Preheat oven to 400 degrees. Prepare the baking dish with cooking spray or butter. Set aside.
Pull out all of the ingredients.
Wash and peel potatoes, then slice or chop.
Next, boil potatoes in salted water, until they start to become tender; usually not more than 10 minutes. Do not overcook them or they will become mushy! Depending on the size, timing is difficult to predict. When cooked, drain.
In the meantime, using a large skillet, fry the bacon pieces until crisp over medium heat. Use as much or as little bacon as you want. Drain on paper towel, crumble and set aside.
Keep a few tablespoons of the bacon fat in the skillet and add sliced onions. Stir onions, over medium heat, until onions become very tender and start to brown.
Add garlic, combine with onions and remove from heat.
Cover the bottom of the pan with potato slices or chunks. Sprinkle with seasoned salt and pepper.
Scatter onions all over top of potatoes, then the bacon.
Add cheese. Then repeat the process.
More potatoes.
Onions.
Bacon.
More cheese.
Totally cover the top with remaining potatoes. Try to cover up any holes with potato.
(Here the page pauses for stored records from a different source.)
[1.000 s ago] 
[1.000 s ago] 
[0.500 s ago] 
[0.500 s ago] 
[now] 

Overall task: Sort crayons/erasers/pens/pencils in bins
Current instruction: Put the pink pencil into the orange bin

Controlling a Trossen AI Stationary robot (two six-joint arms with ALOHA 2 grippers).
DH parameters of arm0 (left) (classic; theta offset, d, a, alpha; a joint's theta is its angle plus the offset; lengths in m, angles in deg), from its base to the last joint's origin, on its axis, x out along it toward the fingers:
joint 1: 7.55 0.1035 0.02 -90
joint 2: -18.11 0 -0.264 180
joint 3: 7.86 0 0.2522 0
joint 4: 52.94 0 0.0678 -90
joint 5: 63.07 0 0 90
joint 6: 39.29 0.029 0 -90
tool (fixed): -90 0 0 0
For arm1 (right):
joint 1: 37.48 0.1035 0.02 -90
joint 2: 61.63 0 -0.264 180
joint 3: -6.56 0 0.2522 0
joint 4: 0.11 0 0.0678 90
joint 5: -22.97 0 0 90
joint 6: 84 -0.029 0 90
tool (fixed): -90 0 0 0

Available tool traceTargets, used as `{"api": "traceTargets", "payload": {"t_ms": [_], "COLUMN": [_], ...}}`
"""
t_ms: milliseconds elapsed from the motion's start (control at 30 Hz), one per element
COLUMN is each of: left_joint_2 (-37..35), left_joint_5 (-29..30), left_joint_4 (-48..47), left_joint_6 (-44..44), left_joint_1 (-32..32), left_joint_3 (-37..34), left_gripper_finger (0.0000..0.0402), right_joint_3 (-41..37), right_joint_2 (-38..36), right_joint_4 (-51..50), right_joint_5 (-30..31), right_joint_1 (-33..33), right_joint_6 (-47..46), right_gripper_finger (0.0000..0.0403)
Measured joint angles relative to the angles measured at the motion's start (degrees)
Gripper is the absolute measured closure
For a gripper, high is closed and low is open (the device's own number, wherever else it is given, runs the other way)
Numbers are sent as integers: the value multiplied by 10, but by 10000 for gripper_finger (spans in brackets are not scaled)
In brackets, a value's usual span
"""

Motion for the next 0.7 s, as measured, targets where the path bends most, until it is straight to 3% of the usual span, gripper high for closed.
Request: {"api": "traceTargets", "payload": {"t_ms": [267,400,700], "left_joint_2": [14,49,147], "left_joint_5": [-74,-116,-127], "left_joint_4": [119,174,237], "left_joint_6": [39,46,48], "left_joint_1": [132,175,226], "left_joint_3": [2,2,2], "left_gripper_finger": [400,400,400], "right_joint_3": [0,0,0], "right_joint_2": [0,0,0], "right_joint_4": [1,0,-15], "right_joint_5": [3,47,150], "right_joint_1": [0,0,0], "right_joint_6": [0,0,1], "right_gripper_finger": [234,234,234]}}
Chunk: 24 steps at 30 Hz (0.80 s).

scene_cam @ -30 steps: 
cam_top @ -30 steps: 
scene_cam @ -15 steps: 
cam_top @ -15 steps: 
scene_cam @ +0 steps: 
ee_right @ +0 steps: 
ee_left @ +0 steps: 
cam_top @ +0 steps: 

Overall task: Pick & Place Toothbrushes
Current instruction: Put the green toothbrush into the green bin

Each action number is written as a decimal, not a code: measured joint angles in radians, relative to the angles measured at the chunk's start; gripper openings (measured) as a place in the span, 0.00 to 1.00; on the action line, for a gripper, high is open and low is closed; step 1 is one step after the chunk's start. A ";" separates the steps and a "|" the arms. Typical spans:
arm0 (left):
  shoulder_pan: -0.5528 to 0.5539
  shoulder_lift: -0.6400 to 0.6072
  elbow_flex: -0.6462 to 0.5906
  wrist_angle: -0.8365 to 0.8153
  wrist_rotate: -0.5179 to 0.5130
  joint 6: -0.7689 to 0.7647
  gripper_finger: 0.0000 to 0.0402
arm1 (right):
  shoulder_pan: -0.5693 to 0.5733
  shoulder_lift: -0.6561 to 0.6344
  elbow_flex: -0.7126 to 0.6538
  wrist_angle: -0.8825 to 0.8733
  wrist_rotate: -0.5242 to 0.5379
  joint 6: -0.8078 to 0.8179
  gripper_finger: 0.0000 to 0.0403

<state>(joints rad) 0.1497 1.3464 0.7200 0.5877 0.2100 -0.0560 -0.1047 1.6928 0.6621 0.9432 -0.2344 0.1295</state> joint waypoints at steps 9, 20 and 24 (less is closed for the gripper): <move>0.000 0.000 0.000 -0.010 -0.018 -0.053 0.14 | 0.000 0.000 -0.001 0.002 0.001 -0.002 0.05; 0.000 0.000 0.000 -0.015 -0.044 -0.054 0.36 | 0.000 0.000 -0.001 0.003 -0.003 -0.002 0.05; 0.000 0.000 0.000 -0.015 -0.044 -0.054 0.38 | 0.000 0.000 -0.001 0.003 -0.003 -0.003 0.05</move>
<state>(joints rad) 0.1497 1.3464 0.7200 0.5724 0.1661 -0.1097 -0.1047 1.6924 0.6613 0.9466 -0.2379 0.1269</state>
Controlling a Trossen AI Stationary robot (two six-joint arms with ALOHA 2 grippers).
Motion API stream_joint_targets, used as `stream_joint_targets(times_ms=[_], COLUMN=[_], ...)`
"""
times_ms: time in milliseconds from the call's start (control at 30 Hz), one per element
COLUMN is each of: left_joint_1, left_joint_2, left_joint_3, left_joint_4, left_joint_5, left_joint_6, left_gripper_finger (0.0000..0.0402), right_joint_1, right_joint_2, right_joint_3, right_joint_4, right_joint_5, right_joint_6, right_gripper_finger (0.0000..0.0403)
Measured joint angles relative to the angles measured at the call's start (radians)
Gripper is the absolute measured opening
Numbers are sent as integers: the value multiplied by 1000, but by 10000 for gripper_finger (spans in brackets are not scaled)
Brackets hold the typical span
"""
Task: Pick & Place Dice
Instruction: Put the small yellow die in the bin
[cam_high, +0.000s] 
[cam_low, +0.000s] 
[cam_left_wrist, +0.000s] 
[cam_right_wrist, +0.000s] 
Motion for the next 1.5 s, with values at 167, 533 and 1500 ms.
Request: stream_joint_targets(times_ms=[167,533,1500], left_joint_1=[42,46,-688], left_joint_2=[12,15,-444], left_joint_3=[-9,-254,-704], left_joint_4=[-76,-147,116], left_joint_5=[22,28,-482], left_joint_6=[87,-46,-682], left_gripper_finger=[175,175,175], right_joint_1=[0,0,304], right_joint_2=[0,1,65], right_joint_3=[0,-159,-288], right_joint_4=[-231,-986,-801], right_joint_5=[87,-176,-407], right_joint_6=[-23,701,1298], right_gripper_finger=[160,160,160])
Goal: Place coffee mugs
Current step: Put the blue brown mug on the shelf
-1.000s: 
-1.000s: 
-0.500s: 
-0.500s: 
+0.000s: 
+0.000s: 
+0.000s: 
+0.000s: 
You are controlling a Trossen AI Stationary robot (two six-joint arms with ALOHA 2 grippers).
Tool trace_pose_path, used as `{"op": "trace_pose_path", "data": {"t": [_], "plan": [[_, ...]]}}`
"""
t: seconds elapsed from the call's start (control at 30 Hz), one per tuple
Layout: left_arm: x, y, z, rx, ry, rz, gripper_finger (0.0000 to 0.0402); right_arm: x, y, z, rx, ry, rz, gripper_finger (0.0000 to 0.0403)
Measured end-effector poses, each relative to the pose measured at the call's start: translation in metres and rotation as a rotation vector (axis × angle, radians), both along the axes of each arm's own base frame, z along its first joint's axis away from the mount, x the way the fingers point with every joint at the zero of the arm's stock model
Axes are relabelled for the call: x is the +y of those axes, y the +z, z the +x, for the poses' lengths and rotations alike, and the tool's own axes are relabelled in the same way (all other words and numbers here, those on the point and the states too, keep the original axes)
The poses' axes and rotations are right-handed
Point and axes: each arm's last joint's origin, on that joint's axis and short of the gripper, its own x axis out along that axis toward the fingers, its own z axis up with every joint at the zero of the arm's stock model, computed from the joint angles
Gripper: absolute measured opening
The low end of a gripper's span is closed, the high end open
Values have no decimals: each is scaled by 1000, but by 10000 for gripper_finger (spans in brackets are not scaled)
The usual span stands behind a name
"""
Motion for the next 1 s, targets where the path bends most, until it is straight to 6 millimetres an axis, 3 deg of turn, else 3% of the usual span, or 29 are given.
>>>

Drizzle with melted butter, remaining bacon and some seasoned salt and pepper to taste.
Pour chicken broth over top of casserole and cover with cheese.
Cover with foil and bake for 30 minutes.
Uncover and bake until cheese has completely melted and the top is golden brown; about another 15 minutes.
Allow to rest for at least 5 minutes before serving, if not 10. Serve with sour cream if desired. Enjoy!